▶ [Data shown]
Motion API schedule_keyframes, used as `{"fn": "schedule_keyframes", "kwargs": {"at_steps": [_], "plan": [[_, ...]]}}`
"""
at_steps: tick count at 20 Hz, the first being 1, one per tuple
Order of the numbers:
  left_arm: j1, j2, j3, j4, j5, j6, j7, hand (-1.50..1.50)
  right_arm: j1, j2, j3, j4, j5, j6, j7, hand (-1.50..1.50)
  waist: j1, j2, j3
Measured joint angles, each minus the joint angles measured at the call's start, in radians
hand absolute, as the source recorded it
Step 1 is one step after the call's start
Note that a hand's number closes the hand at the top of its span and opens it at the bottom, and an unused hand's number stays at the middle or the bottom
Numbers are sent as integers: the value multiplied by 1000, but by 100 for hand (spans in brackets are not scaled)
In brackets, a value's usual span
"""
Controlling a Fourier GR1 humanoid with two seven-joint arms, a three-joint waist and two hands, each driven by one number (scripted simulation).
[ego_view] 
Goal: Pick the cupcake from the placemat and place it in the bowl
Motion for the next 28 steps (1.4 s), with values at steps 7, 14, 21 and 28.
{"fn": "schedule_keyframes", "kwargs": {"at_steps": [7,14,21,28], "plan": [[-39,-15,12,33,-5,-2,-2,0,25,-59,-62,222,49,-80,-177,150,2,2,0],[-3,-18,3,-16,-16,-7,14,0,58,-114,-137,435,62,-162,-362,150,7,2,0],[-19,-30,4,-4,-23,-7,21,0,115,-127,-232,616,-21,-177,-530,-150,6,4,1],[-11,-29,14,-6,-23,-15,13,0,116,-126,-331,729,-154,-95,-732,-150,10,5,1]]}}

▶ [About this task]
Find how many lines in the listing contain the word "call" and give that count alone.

▶ [Solution to this exercise]
2